Tuesday, February 20, 2024

John 2:13-22

This passage occurs in the RCL Lent Season, Year B, most recently late February 2024.  It also occurs in the Narrative Lectionary Year 4 Epiphany season.
 
Summary:
There is a great play on words in this section that our English translators (perhaps through no fault of their own!) cover up.  Jesus uses five different terms to describe the temple complex.  The most challenging distinction is between "house of market" and a "house of God."  I do not think our churches are in danger of becoming marketplaces, even those with Starbucks in their lobbies.  I still think when it comes to Sunday morning, these are the two options, two alternative worlds we live in:  a house of market, where we have to work, pay bills and shop or a house of God, where we can rest, receive God's grace and give thanks.

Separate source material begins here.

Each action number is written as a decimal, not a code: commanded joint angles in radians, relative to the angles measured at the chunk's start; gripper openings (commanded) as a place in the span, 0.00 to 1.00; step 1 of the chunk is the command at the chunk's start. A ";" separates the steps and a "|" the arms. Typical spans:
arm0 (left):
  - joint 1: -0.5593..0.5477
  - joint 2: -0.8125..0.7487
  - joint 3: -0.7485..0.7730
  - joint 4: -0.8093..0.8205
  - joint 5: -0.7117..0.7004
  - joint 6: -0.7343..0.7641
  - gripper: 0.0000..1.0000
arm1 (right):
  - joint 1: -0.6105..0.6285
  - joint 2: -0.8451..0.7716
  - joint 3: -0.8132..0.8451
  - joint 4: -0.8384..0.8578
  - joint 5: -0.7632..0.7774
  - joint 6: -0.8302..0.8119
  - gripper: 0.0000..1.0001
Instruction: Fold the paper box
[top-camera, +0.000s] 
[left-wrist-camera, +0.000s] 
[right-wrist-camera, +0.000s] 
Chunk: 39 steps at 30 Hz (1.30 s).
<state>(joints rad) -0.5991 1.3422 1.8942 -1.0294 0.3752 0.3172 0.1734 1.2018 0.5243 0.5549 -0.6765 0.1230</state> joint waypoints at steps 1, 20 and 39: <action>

Key words - two small ones and then a big one!
φραγελλιον ("whip", 2.15) The word here for whip will be used against Jesus in Matthew and Mark.  It is worth reflecting on, Greek aside, why Jesus is so angry.  What is the abuse against which Jesus so rallies?

λυω ("free"; "destroy", 2:19)  The word here for destroy actually means to loosen (remember the basic verb conjugation charts?). It also means to destroy, but an interesting idea.  How does Jesus death set him free?  He is almost commanding them to free him!

Temple:  Five for one!
There are five words used here for temple:
ιερον (2:15):  The word hieron (rough breathing mark means its English equivalent starts with an "h") This word comes into English as hierarchy.  It refers to the whole temple complex, including the whole cultic and sacrificial system.  It is interesting to note that all the animals being purchased were for sacrifices.  Any system of sacrifice inevitably leads to priestly power, abuse and money; in short, hierarchy.

οικος του πατρος μου (house of my father; 2:16)  Jesus here identifies his relationship to God and the temple.  If it belongs to his father, it belongs to him too.  What does it mean for something to be God's house?  How might we look at church differently if we saw it as God's house?

οικος του εμποριον (house of market; 2:16)  German has a nice word:  Kaufhaus, in which the word for shopping center contains the word house.  Since we don't in English, the writers drop it and say, "market" instead of the literal "house of market."  While our churches today may not be a house of market, I wonder if this really is the alternative to church:  a few more hours to purchase things on TV, at the mall or on the internet; a few more hours to work; a few more hours to pay bills.

A rant I wonder if I could pull off in a sermon:  εμποριον, or market, is a place where things are exchanged; it is a place of transactions.  I wonder if Jesus is rejecting, not simply money or even abuse of money, but finally is rejecting the whole notion of sacrifice.  Sacrifice is about transaction, not transformation!  In the house of God; in the person of Jesus; in the true temple, there is transformation!

ναος  (temple; 2:19)  This word properly refers to the actual sanctuary, as opposed to the entire court.  (Ie the place where the people worshiped and the priest made sacrifices).

σωματος (body; in nominative:  σωμα; 2:21)  In the Gospel of John, in spite of how "spiritual" everything seems, there is no escaping the bodily death and resurrection of Jesus!  Finally, the place of sacrifice, the place of worship, the dwelling of God is in Jesus body.  Jesus had already alluded to this at the end of chapter 1 when he said that angels would descend on him, referring to Jacob, and calling himself, indirectly, Bethel, the house of God, the earthly portal to heaven.

2.16 Jesus switches words here from the narrators "temple (hieron)" to "oikos" (house).  He also switches from a house of merchants to a house of God.

2.20 Jesus now switches to the word "ναος " (naos, temple) which means building that is a dwelling place of the holy; Paul tells us in 1 Cor that we are a "naos." Then John inserts that Jesus is talking about the temple of his body (somatos). In short, Jesus is shifting away from talking about a place of worship to a house of God to a dwelling place of God to finally himself.